▶ **STORED DATA**:

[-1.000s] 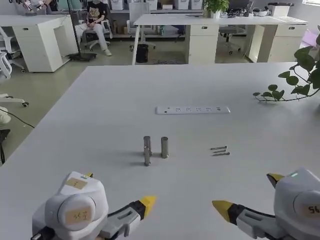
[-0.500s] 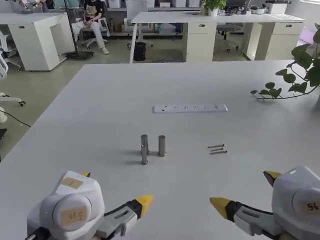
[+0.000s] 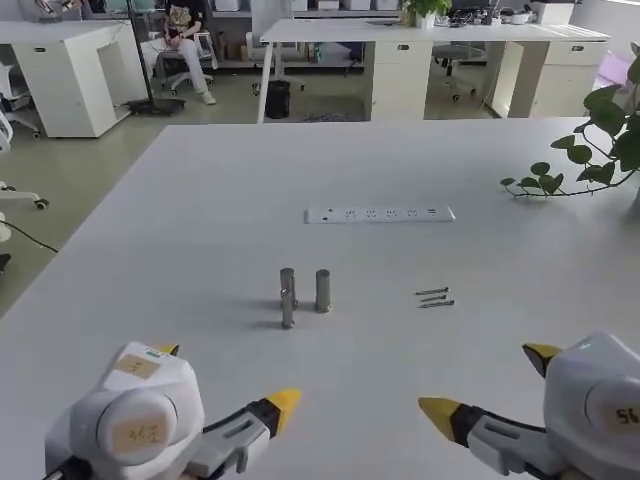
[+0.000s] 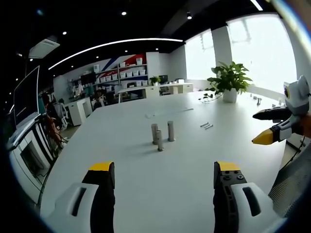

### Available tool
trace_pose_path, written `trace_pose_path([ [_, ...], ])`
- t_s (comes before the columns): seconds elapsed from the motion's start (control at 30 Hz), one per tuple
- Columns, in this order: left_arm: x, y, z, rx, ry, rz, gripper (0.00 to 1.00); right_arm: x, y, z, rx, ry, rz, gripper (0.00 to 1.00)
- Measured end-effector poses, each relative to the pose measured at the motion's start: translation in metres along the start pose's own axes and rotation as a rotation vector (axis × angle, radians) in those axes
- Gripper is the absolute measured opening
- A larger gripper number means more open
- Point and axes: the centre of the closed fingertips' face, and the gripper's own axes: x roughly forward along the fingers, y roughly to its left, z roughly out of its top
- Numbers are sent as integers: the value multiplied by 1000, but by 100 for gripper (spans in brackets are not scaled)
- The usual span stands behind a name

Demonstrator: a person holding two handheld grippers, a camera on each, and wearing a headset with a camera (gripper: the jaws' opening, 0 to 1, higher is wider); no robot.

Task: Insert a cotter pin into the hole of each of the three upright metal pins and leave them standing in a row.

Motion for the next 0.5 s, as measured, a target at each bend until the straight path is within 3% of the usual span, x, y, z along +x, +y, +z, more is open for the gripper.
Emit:
trace_pose_path([
  [0.33, 3, 2, -2, 17, 13, -4, 77, 0, 2, 5, 10, -12, 16, 73],
  [0.5, 4, 6, 0, -12, 14, -6, 73, -1, 4, 8, 16, -18, 22, 71],
])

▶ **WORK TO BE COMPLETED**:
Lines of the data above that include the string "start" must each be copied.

▶ **ANSWER SPACE**:
- t_s (comes before the columns): seconds elapsed from the motion's start (control at 30 Hz), one per tuple
- Measured end-effector poses, each relative to the pose measured at the motion's start: translation in metres along the start pose's own axes and rotation as a rotation vector (axis × angle, radians) in those axes

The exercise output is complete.